WHAT TO WORK ON – Below are lines of data; restate word for word those running from the line containing "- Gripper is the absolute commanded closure" to the line containing "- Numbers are", inclusive, and no others.

RAW DATA –
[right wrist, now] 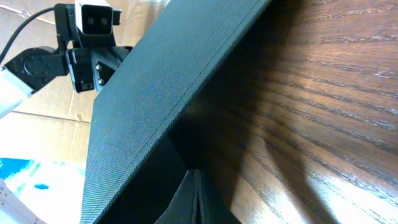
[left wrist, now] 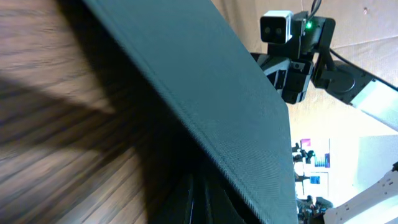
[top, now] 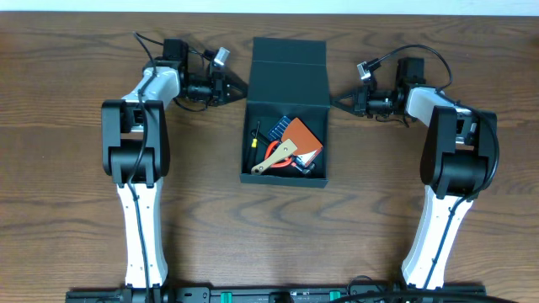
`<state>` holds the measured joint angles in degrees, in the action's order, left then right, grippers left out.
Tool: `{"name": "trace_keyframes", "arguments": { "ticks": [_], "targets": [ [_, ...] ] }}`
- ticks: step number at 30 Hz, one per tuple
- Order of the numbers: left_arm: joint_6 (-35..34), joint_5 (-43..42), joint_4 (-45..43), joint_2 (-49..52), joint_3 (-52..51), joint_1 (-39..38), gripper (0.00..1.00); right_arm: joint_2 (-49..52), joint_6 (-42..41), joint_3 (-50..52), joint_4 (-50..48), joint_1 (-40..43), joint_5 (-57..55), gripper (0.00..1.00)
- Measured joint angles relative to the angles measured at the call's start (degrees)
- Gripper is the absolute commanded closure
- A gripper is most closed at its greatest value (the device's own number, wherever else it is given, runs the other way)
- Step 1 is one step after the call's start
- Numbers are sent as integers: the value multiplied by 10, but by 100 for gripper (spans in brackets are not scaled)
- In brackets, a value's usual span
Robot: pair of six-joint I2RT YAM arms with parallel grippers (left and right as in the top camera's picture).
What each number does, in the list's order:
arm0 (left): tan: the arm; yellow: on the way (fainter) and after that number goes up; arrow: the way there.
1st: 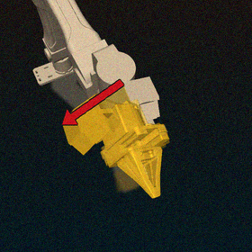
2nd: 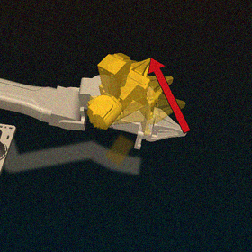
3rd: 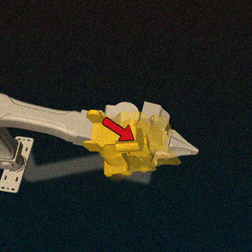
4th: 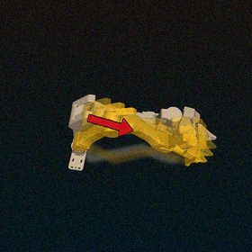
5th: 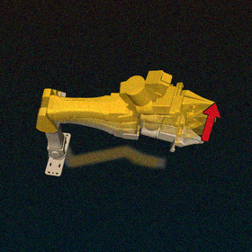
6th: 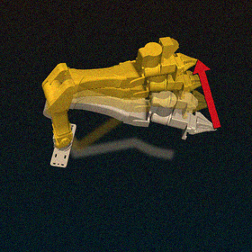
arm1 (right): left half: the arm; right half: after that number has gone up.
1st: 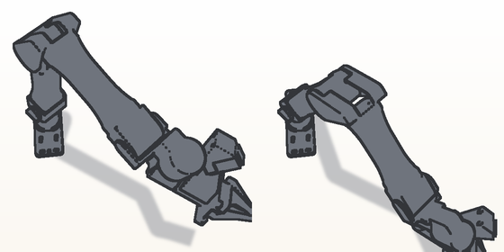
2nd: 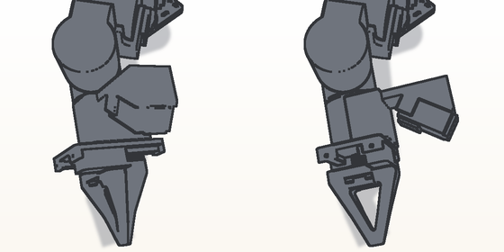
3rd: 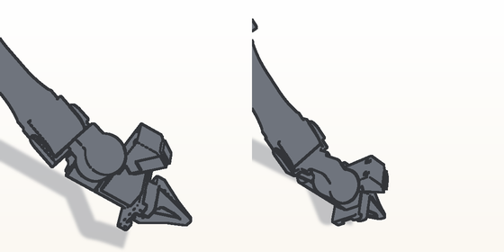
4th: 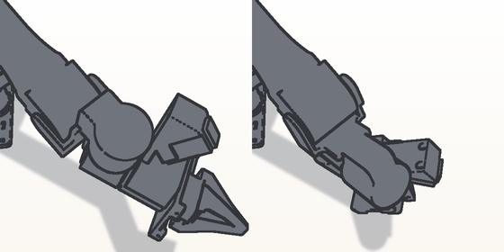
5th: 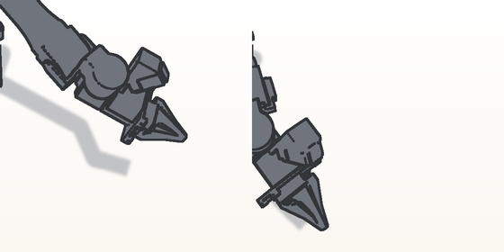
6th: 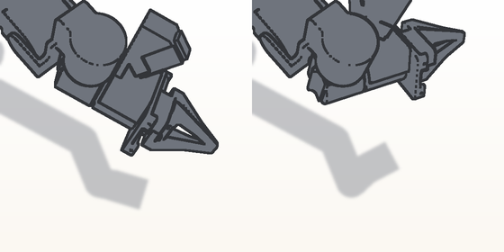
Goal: Pack container
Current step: 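Push the lid edges with both grippers, tilting the lid forward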
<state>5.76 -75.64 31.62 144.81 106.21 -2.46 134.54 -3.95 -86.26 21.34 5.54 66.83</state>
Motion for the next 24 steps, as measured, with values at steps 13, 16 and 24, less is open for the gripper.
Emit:
{"name": "trace_keyframes", "arguments": {
  "ticks": [13,16,24],
  "targets": [
    [0,-12,0,0,0,-2,94,0,-5,0,-20,0,-2,99],
    [0,-14,0,0,0,-2,95,0,-11,0,-27,0,-2,99],
    [0,-16,1,0,0,-1,94,0,-29,0,-42,0,-7,99]
  ]
}}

RESPONSE BELOW –
- Gripper is the absolute commanded closure
- A gripper is most closed at its greatest value (the device's own number, wherever else it is given, runs the other way)
- Step 1 is one step after the call's start
- Numbers are sent as integers: the value multiplied by 10, but by 100 for gripper (spans in brackets are not scaled)

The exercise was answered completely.